I'm trying to reverse engineer the ones that are included in dharma release but i'm getting very confused. Is there -any- information on how the dharma engine works with scrapers?
perhaps a flowchart
?
code. see addons/Scraper.cpp, and video/VideoInfoDownloader.cpp
Oh, my c/c++ is very rusty. This will be interssting
.
-Z
Ok, i've built an addon class that builds a stack with all functions from it's addon and from dependencyn.
I have a couple of questions though:
* The buffer(s) has 20 slots, is there a local buffer in every function or is it one global?
* A snippet from tmdb.xml:
Quote:<CreateSearchUrl dest="3">
<RegExp input="$$1" output="<url>http://api.themoviedb.org/2.1/Movie.search/$INFO[language]/xml/57983e31fb435df4df77afb854740ea9/\1</url>" dest="3">
<RegExp input="$$2" output="+\1" dest="4">
<expression clear="yes">(.+)</expression>
</RegExp>
<expression noclean="1"/>
</RegExp>
</CreateSearchUrl>
The basics are simple;
- Do regex-replace on buffer 1 with output and use buffer 1 as source and put the result in buffer 3.

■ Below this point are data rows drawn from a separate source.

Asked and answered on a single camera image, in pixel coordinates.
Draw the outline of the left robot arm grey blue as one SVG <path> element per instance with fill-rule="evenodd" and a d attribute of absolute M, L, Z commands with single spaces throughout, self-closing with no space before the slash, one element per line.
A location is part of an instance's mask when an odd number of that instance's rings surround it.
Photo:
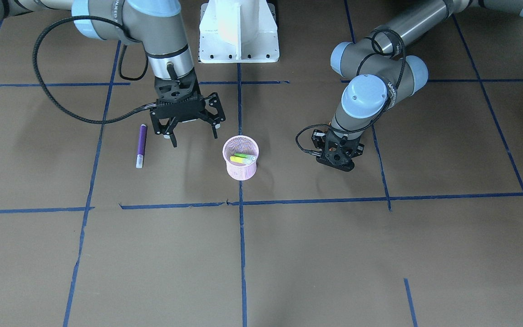
<path fill-rule="evenodd" d="M 331 68 L 349 83 L 325 130 L 313 130 L 314 150 L 307 153 L 322 165 L 351 171 L 353 158 L 363 153 L 360 139 L 365 130 L 429 79 L 427 65 L 407 55 L 407 46 L 472 6 L 523 17 L 523 0 L 420 0 L 357 43 L 338 44 L 331 54 Z"/>

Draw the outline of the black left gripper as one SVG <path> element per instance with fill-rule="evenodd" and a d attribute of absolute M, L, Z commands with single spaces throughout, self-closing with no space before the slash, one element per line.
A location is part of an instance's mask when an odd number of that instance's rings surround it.
<path fill-rule="evenodd" d="M 364 148 L 360 138 L 340 138 L 334 132 L 328 131 L 325 136 L 325 149 L 318 151 L 316 161 L 343 172 L 350 172 L 355 167 L 353 158 L 361 156 Z"/>

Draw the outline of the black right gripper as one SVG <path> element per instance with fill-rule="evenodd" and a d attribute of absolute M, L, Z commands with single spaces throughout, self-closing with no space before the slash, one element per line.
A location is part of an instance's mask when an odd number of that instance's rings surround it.
<path fill-rule="evenodd" d="M 177 80 L 155 77 L 154 89 L 158 99 L 156 106 L 149 110 L 154 134 L 168 136 L 176 148 L 177 124 L 199 119 L 209 124 L 214 138 L 218 138 L 217 130 L 226 120 L 220 98 L 216 92 L 203 96 L 195 75 Z"/>

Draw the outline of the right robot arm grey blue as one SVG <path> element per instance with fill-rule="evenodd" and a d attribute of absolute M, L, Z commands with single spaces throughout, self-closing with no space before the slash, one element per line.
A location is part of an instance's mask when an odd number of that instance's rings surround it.
<path fill-rule="evenodd" d="M 87 124 L 114 124 L 148 111 L 154 134 L 177 146 L 177 124 L 201 120 L 212 136 L 226 120 L 218 93 L 201 93 L 178 0 L 0 0 L 0 20 L 42 10 L 65 10 L 70 17 L 47 26 L 32 50 L 32 65 L 40 87 L 59 110 Z M 141 44 L 145 68 L 154 74 L 157 100 L 114 119 L 88 119 L 62 106 L 41 76 L 38 52 L 45 37 L 61 25 L 73 23 L 90 39 L 118 40 L 124 46 Z"/>

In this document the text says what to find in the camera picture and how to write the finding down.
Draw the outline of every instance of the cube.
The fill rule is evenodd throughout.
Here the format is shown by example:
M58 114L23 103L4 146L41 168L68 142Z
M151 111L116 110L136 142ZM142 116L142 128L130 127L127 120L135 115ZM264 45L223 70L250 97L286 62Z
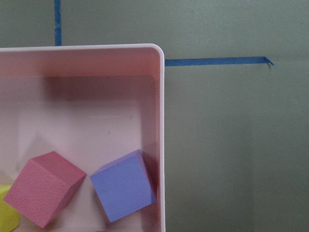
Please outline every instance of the cube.
M19 212L3 201L11 185L0 185L0 231L11 232L19 226Z
M30 159L4 201L44 228L69 203L86 173L56 152Z
M110 222L156 201L140 150L102 166L90 179Z

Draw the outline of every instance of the pink foam cube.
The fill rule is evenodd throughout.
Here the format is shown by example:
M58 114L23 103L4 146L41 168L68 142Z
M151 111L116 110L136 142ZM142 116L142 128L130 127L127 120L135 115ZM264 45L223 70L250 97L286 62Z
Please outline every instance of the pink foam cube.
M69 203L86 173L56 152L30 159L4 201L44 228Z

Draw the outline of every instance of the purple foam cube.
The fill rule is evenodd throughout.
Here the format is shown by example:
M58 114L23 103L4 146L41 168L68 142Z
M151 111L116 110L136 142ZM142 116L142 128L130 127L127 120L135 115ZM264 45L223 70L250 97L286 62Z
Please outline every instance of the purple foam cube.
M90 179L110 222L156 201L140 150L102 166Z

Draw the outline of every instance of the toy block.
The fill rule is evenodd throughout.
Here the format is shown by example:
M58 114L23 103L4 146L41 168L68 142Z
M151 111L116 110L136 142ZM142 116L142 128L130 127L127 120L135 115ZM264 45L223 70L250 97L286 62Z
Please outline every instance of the toy block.
M4 201L44 228L69 203L86 173L50 152L30 159Z
M156 201L140 150L102 166L90 179L110 222Z
M11 232L19 226L19 212L3 201L11 185L0 185L0 231Z

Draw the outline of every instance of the purple block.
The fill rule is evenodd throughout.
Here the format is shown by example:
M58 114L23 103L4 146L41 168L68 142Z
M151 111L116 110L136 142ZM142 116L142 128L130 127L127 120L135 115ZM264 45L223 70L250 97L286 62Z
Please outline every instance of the purple block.
M102 166L90 178L110 222L156 201L140 150Z

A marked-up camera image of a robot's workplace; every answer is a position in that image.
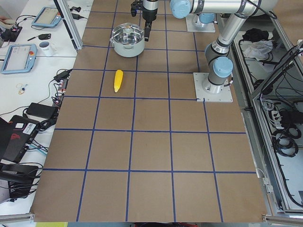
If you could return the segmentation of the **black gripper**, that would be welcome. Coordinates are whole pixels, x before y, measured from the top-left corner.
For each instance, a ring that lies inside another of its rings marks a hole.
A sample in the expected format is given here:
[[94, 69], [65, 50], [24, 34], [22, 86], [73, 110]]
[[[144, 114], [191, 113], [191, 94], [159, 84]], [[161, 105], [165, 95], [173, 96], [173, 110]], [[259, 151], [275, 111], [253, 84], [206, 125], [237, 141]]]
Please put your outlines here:
[[149, 41], [152, 21], [154, 21], [156, 17], [157, 17], [157, 9], [155, 10], [143, 9], [143, 19], [146, 21], [144, 27], [144, 40], [146, 42]]

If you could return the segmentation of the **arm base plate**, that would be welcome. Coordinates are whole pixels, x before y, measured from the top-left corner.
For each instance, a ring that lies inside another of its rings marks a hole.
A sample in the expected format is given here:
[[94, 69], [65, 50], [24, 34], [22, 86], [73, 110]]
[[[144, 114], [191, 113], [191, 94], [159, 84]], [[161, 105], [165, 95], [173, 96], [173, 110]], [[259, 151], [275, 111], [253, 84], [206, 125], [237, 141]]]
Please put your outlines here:
[[232, 103], [231, 88], [228, 79], [223, 85], [213, 85], [208, 80], [209, 73], [193, 73], [196, 100], [198, 102]]
[[215, 14], [190, 14], [186, 17], [187, 31], [200, 33], [215, 33]]

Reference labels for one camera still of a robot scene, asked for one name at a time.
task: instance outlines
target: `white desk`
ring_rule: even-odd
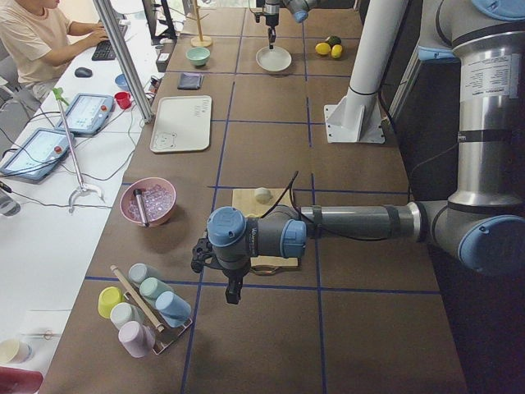
[[[132,22],[126,41],[145,86],[150,76],[160,76],[155,66],[157,55],[150,45],[145,21]],[[93,52],[94,48],[91,48],[80,54],[58,81],[57,87],[64,89],[65,99],[71,100],[77,93],[114,95],[119,90],[114,83],[115,77],[121,74],[118,61],[92,62]],[[92,69],[93,76],[76,78],[74,71],[79,66]],[[57,111],[53,94],[48,96],[41,108],[43,111]],[[109,121],[121,112],[116,105]],[[51,119],[56,123],[59,118]],[[50,126],[44,116],[38,117],[26,126],[16,142],[23,143],[37,127]],[[138,108],[126,110],[94,138],[79,146],[76,152],[81,171],[98,178],[110,176],[134,149],[128,130],[136,142],[142,130]],[[66,158],[63,164],[74,171],[71,157]],[[108,181],[84,179],[103,189],[104,202],[96,194],[77,197],[75,202],[112,206],[126,167],[127,164]],[[69,173],[63,167],[56,167],[38,185],[9,177],[2,180],[14,191],[47,204],[67,205],[71,192],[78,186],[75,173]],[[44,207],[17,195],[10,196],[20,203],[21,210],[12,217],[0,215],[0,341],[19,336],[27,310],[72,308],[110,212],[109,209],[75,208],[71,214],[68,208]],[[45,373],[54,346],[56,343],[47,346],[50,350],[47,349],[45,357],[36,351],[33,360],[12,366]]]

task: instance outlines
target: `wooden board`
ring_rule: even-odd
[[[261,216],[276,202],[276,199],[278,199],[284,191],[284,189],[268,189],[272,193],[272,198],[265,204],[257,202],[253,196],[255,189],[233,189],[231,206],[237,208],[244,216]],[[288,193],[282,198],[280,204],[291,207],[292,203]],[[262,266],[296,268],[299,266],[299,261],[295,258],[283,259],[282,257],[273,256],[259,256],[252,258],[252,267],[255,267],[257,270],[257,267]]]

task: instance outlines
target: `monitor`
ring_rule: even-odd
[[[173,25],[173,20],[171,19],[170,7],[167,3],[167,0],[160,0],[160,3],[161,4],[159,5],[155,0],[142,0],[152,45],[159,44],[161,39],[176,40],[175,26]],[[159,7],[162,7],[164,17],[166,18],[165,21],[160,21],[157,18],[157,11]],[[159,24],[166,25],[167,27],[161,34],[157,34],[157,22]]]

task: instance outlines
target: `light blue cup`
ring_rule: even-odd
[[[130,91],[130,87],[128,86],[128,82],[126,80],[126,76],[124,74],[120,74],[115,78],[116,85],[121,88],[122,90],[125,90],[126,92]]]

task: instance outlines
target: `wooden dowel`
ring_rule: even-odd
[[[164,324],[162,324],[157,316],[153,314],[149,306],[142,300],[142,297],[140,297],[140,294],[137,293],[137,290],[134,289],[131,283],[129,283],[127,278],[122,274],[121,270],[116,265],[112,265],[110,269],[115,274],[120,283],[122,283],[122,286],[126,289],[126,291],[130,293],[131,298],[133,298],[139,308],[142,309],[149,321],[153,324],[153,326],[155,326],[155,329],[159,332],[164,331],[166,328]]]
[[[200,16],[199,16],[199,5],[197,5],[197,0],[194,0],[194,9],[195,9],[195,19],[197,19],[197,29],[199,30],[199,39],[202,43],[203,39],[203,28],[200,25]]]

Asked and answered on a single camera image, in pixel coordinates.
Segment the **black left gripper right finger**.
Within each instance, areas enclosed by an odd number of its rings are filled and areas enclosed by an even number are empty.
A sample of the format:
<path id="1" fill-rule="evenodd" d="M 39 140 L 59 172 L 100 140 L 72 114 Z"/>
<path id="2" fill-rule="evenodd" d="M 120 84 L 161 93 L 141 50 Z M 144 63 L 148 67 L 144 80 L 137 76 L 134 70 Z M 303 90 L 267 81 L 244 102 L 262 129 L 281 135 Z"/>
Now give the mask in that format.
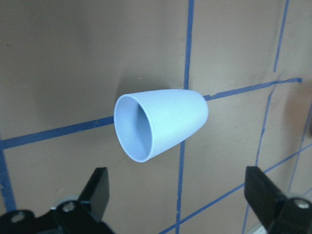
<path id="1" fill-rule="evenodd" d="M 310 234 L 312 203 L 286 196 L 257 166 L 245 170 L 244 196 L 268 234 Z"/>

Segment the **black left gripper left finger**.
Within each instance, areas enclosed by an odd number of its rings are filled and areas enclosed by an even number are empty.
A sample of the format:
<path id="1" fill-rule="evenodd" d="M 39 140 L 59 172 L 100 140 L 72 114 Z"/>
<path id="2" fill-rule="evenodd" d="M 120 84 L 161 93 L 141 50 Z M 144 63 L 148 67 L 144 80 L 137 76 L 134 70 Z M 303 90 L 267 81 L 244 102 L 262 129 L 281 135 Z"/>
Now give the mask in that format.
<path id="1" fill-rule="evenodd" d="M 106 167 L 96 168 L 78 199 L 67 200 L 46 214 L 35 217 L 30 210 L 0 216 L 2 234 L 112 234 L 102 221 L 109 201 Z"/>

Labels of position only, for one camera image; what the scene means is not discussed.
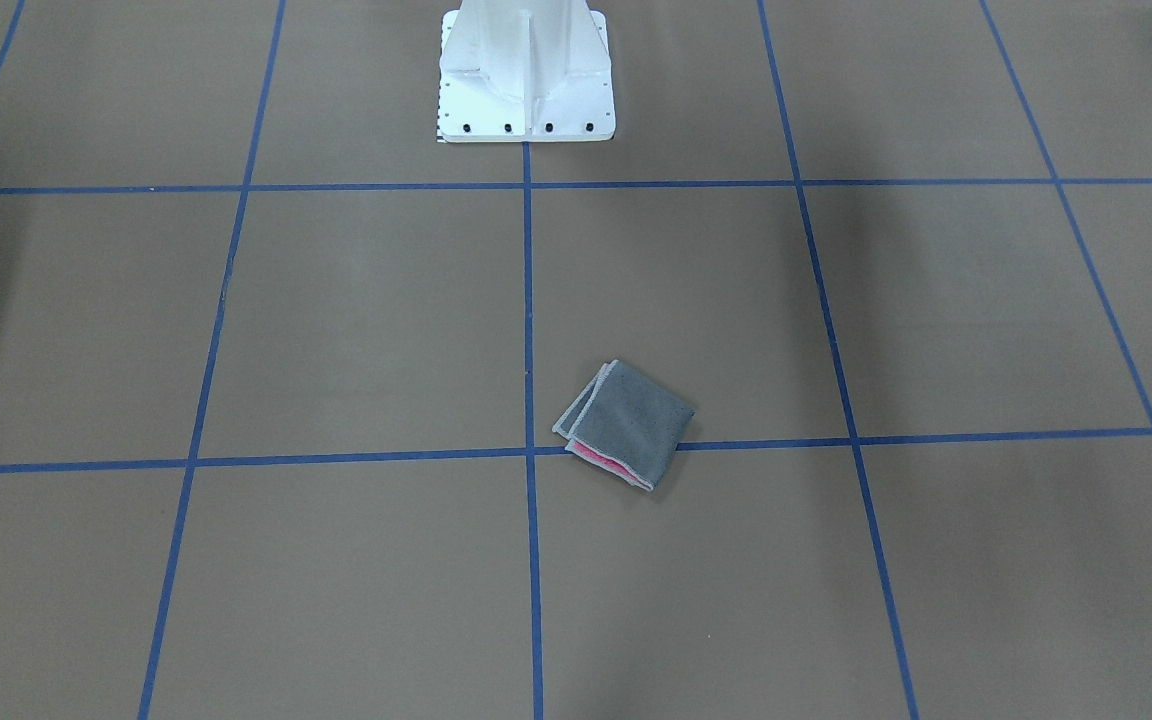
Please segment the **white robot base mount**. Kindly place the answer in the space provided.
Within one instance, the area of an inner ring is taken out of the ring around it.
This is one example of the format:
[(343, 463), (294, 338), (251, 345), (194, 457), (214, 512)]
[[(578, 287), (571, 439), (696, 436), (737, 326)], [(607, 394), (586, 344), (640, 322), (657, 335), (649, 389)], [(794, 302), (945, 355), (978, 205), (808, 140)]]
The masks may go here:
[(440, 29), (435, 141), (616, 135), (608, 20), (585, 1), (462, 1)]

However, sinces there are a nested RegExp should i run the regex on the parent buffer and if so, should i do it before or after i've applied the parents regex?
the buffers are global to the parser. if you dig a bit you'll see the 'clearbuffers=no' tag. that's a way to pass information between functions.
expressions are evaluated in an lifo/depth-search fashion, i.e. dig into the deepest one and evaluate that first.
spiff Wrote:the buffers are global to the parser. if you dig a bit you'll see the 'clearbuffers=no' tag. that's a way to pass information between functions.
But if the buffers are global for the scraper, why is the 'clearbuffers=no' needed? When does it clean itself?
spiff Wrote:expressions are evaluated in an lifo/depth-search fashion, i.e. dig into the deepest one and evaluate that first.
Alright, i thought so, thanks.
Thanks for the info
-Z
by default, if that tag isn't set, you clear the buffers at the end of a function call (or well, somewhere before the next function is called, but logic wise it's easiest to have it at the end of an evaluation).